(Collection entries)
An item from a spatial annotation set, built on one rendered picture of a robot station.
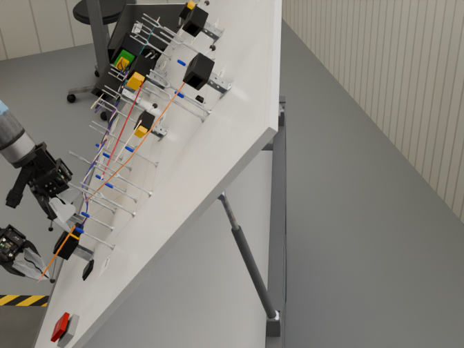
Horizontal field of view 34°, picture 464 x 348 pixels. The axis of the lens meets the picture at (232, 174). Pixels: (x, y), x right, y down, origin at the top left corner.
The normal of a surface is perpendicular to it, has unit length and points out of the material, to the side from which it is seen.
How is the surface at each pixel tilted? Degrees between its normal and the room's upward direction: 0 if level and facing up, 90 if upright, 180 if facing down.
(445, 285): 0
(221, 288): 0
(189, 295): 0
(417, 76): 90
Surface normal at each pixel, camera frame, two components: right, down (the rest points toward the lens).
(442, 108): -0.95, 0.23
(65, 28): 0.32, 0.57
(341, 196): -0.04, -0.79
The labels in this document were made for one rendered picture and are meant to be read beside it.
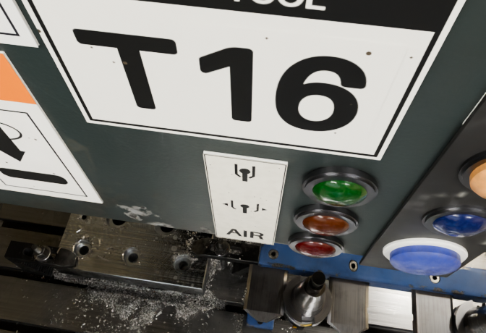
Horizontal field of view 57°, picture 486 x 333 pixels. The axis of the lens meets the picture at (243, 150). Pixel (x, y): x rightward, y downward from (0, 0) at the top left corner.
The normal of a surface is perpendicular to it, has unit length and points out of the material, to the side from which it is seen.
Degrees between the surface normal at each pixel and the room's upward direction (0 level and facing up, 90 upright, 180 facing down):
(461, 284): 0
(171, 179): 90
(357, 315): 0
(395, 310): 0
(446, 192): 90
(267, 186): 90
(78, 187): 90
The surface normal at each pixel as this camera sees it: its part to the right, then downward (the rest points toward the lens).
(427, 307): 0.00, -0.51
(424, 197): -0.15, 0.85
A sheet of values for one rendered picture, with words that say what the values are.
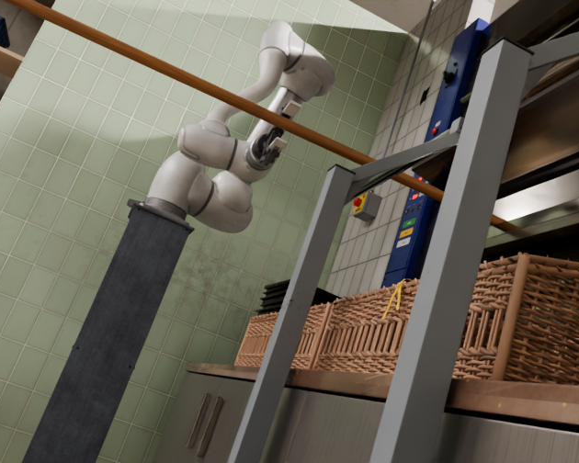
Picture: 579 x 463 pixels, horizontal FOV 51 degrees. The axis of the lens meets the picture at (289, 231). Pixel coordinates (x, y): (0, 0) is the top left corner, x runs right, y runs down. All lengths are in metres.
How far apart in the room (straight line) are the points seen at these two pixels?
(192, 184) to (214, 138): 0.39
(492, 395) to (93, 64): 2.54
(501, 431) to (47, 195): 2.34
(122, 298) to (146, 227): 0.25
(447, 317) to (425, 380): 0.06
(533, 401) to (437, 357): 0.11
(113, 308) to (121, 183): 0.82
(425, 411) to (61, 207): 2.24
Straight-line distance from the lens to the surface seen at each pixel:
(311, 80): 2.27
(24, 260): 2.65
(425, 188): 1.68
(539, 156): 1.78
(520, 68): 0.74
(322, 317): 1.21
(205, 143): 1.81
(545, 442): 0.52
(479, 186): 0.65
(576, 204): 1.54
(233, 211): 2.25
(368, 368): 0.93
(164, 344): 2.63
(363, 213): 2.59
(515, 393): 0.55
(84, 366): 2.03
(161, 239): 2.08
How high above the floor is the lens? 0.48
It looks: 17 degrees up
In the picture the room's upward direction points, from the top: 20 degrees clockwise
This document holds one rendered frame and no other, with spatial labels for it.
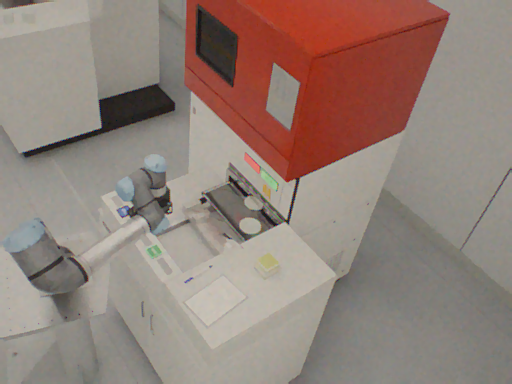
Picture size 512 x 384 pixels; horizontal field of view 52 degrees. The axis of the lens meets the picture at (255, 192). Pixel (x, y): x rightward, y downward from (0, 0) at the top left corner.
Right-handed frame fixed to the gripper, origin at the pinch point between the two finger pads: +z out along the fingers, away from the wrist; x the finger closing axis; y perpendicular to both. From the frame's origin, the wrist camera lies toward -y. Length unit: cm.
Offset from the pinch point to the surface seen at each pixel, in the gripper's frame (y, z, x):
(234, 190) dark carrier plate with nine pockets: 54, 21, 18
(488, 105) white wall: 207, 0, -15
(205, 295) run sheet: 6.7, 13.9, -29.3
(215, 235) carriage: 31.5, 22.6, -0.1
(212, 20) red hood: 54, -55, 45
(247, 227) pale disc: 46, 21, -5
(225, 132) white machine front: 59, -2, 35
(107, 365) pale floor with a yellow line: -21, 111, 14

» **Work to complete**:
Copy out every entry above, character for character, excluding pictures.

» **Answer section**:
An item from a spatial annotation set, built on one rendered picture of a robot station.
Horizontal field of view 34°, picture 464 x 348 pixels. The axis of the lens meets the picture at (232, 174). Pixels: (x, y), x right, y down, origin at the top left corner.
The normal of a surface is perpendicular to it, has unit length and points out of the material, to the side from which it is seen.
How is the surface at each pixel tilted? Degrees between its normal and the room's upward direction: 0 if level and facing up, 90 if upright, 180 if facing down.
(445, 285): 0
(221, 288): 0
(189, 295): 0
(417, 76): 90
Surface normal at each pixel, camera frame, two components: right, down (the rest points toward the lens).
(442, 108): -0.95, 0.23
(65, 28): 0.32, 0.57
(341, 196): -0.04, -0.79
The labels in this document were made for one rendered picture and are meant to be read beside it.
Horizontal field of view 57°, picture 486 x 333 pixels. The axis of the lens meets the picture at (243, 150). Pixel (x, y): x rightward, y downward from (0, 0) at the top left corner.
The normal of a surface is perpendicular to it, has unit length and points out of the material, to the side from which it is seen.
Degrees between the surface normal at each pixel and the room's upward direction (0 level and facing up, 90 upright, 180 facing down):
(461, 284): 0
(171, 179): 90
(357, 315): 0
(395, 310): 0
(446, 192): 90
(267, 186): 90
(78, 187): 90
The surface normal at each pixel as this camera sees it: its part to the right, then downward (the rest points toward the lens).
(427, 307): 0.00, -0.51
(424, 197): -0.15, 0.85
A sheet of values for one rendered picture, with words that say what the values are.
Picture: 579 x 463 pixels, horizontal FOV 51 degrees. The axis of the lens meets the picture at (289, 231). Pixel coordinates (x, y): (0, 0) is the top left corner, x runs right, y runs down. All lengths are in metres.
How far apart in the room (straight line) are the points seen at these two pixels?
(192, 184) to (214, 138): 0.39
(492, 395) to (93, 64): 2.54
(501, 431) to (47, 195): 2.34
(122, 298) to (146, 227): 0.25
(447, 317) to (425, 380): 0.06
(533, 401) to (437, 357): 0.11
(113, 308) to (121, 183): 0.82
(425, 411) to (61, 207): 2.24
Straight-line distance from the lens to the surface seen at each pixel:
(311, 80): 2.27
(24, 260): 2.65
(425, 188): 1.68
(539, 156): 1.78
(520, 68): 0.74
(322, 317): 1.21
(205, 143): 1.81
(545, 442): 0.52
(479, 186): 0.65
(576, 204): 1.54
(233, 211): 2.25
(368, 368): 0.93
(164, 344): 2.63
(363, 213): 2.59
(515, 393): 0.55
(84, 366): 2.03
(161, 239): 2.08
How high above the floor is the lens? 0.48
It looks: 17 degrees up
In the picture the room's upward direction points, from the top: 20 degrees clockwise
This document holds one rendered frame and no other, with spatial labels for it.
Picture size 512 x 384 pixels; horizontal field of view 52 degrees. The axis of the lens meets the picture at (255, 192). Pixel (x, y): x rightward, y downward from (0, 0) at the top left corner.
Right-handed frame fixed to the gripper, origin at the pinch point between the two finger pads: +z out along the fingers, away from the wrist; x the finger closing axis; y perpendicular to both. From the frame's origin, the wrist camera lies toward -y. Length unit: cm.
Offset from the pinch point to the surface seen at each pixel, in the gripper's frame (y, z, x):
(234, 190) dark carrier plate with nine pockets: 54, 21, 18
(488, 105) white wall: 207, 0, -15
(205, 295) run sheet: 6.7, 13.9, -29.3
(215, 235) carriage: 31.5, 22.6, -0.1
(212, 20) red hood: 54, -55, 45
(247, 227) pale disc: 46, 21, -5
(225, 132) white machine front: 59, -2, 35
(107, 365) pale floor with a yellow line: -21, 111, 14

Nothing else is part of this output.